Sainsbury’s said the Kopakama Ejo Heza Fairtrade ground coffee will carry a price premium to support women growers but is fully traceable – many of the co-operative’s 247 members lost husbands due to the 1994 Tutsi genocide in Rwanda.
The coffee stems from a development partnership between ethical trading organization Twin and roasters Finlays – this saw Sainsbury’s launch the UK’s first single-origin coffee from the Democratic Republic of Congo in 2013.
After they struggled to make a living when the violence ended, the co-operative in the west of the country bought a communal farm and coffee trees before inviting women without land to join.

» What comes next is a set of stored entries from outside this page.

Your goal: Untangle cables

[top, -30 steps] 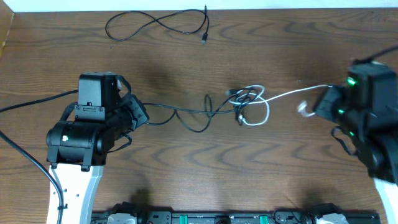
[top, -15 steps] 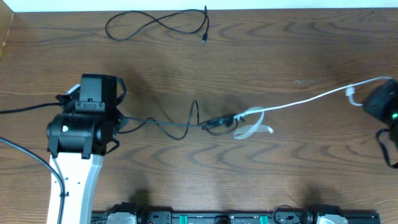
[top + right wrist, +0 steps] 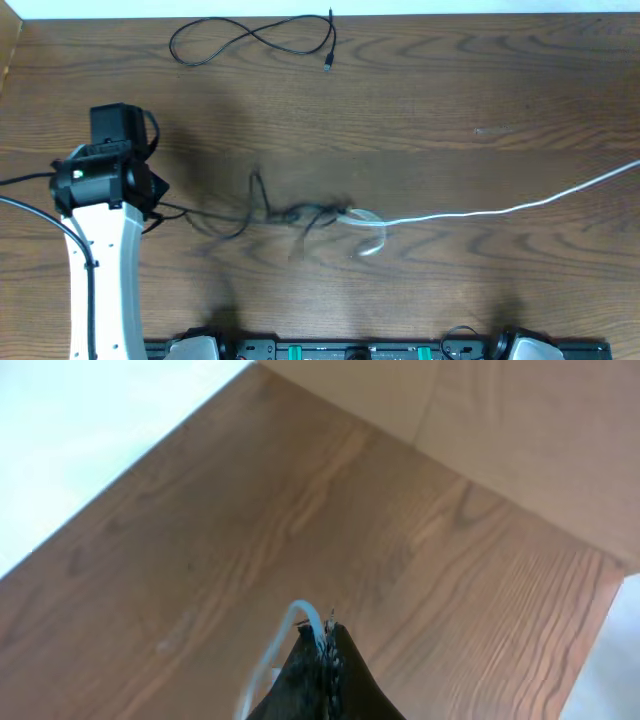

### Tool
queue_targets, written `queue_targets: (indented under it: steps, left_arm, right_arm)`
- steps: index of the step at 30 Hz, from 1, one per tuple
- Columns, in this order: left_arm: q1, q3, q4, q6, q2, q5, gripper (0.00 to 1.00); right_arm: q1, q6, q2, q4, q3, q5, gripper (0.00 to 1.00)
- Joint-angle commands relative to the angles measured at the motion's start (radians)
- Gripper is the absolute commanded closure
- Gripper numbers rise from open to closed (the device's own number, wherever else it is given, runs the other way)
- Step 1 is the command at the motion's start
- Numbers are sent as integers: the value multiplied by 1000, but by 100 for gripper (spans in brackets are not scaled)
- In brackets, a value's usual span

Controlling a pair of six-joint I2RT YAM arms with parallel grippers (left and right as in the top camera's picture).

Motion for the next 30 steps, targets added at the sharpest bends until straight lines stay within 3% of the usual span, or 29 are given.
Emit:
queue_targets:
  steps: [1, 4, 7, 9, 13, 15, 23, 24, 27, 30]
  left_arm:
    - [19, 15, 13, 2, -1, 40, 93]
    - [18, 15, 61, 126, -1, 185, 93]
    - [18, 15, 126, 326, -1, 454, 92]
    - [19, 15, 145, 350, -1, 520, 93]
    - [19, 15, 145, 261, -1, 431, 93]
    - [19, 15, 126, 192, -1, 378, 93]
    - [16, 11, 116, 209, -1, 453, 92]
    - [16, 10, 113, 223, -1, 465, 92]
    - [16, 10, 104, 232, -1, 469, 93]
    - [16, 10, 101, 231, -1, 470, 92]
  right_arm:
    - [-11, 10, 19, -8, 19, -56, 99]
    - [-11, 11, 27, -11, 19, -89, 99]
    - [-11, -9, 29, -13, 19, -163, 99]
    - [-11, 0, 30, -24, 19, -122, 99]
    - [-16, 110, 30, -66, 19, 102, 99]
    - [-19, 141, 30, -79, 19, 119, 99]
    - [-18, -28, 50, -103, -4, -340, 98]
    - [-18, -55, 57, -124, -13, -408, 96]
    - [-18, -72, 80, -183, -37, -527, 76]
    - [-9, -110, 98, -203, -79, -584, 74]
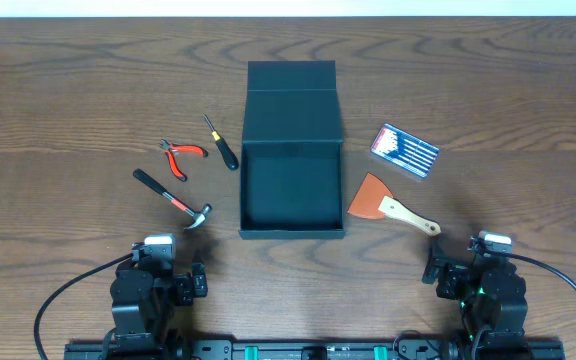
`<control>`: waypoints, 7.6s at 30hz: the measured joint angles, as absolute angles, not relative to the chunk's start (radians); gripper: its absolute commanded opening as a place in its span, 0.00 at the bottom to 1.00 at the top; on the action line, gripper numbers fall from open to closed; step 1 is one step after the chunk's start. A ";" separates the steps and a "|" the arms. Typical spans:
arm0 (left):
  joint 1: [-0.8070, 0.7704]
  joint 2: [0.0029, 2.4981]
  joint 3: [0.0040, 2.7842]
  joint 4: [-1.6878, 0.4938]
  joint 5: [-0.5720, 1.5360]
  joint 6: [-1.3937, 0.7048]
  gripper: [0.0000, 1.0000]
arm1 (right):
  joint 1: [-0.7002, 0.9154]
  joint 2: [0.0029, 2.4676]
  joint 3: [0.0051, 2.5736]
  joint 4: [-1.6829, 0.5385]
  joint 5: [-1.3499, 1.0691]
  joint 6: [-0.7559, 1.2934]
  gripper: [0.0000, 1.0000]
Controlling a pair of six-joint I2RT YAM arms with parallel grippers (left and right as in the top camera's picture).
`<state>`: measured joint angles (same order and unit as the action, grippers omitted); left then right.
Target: Pack container
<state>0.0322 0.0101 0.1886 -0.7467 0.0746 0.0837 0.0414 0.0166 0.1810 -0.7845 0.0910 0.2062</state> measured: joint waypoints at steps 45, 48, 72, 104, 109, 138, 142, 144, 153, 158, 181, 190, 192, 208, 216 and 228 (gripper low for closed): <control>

Suppliers of coffee should value women suppliers – Twin
Sainsbury’s said the co-operative’s first harvest has gone into the coffee, launched in the House of Commons just ahead of International Women’s Day on March 8, which now forms part of the retailer’s private label ‘Taste the Difference’ range.
Claiming to be the largest Fairtrade retailer in the world, Sainsbury’s said that money spent on the coffee would help members of the Kopakama co-operative.
“Sainsbury’s works hard to identify and create opportunities for organizations such as the Kopakama co-operative and give them access to the high street,” the retailer said.
Nicolas Mounard, MD of Twin, said: “In coffee, women tend to take the lead in fermenting and drying the beans, where taste and quality can be determined.
“Any business interested in securing a consistent supply of quality coffee should therefore value and support women suppliers. Women’s Coffee gives visibility to these often overlooked main characters, giving an enormous boost to their sense of pride in their work,” he added.
'100% of our roast and ground coffee is Fairtrade'
We asked Sainsbury’s whether it thought that mainstream consumers were increasingly bothered by the origins of commodity product such as coffee. Or is the willingness to pay a premium confined to higher spending consumers or true coffee devotees?
Also, did the retailer have any further plans to add more coffees like this to its range, and would it continue to stock this coffee in future – will it become a fixture in your range? Finally, since - aside from the coffee sold in cafes - not all Sainsbury's coffee is Fairtrade, does the retailer have any target on this front?
A Sainsbury's spokeswoman told BeverageDaily.com: "We do not have any research at the moment on this. 100% of our roast and ground coffee is Fairtrade as well as our cafes as you mentioned."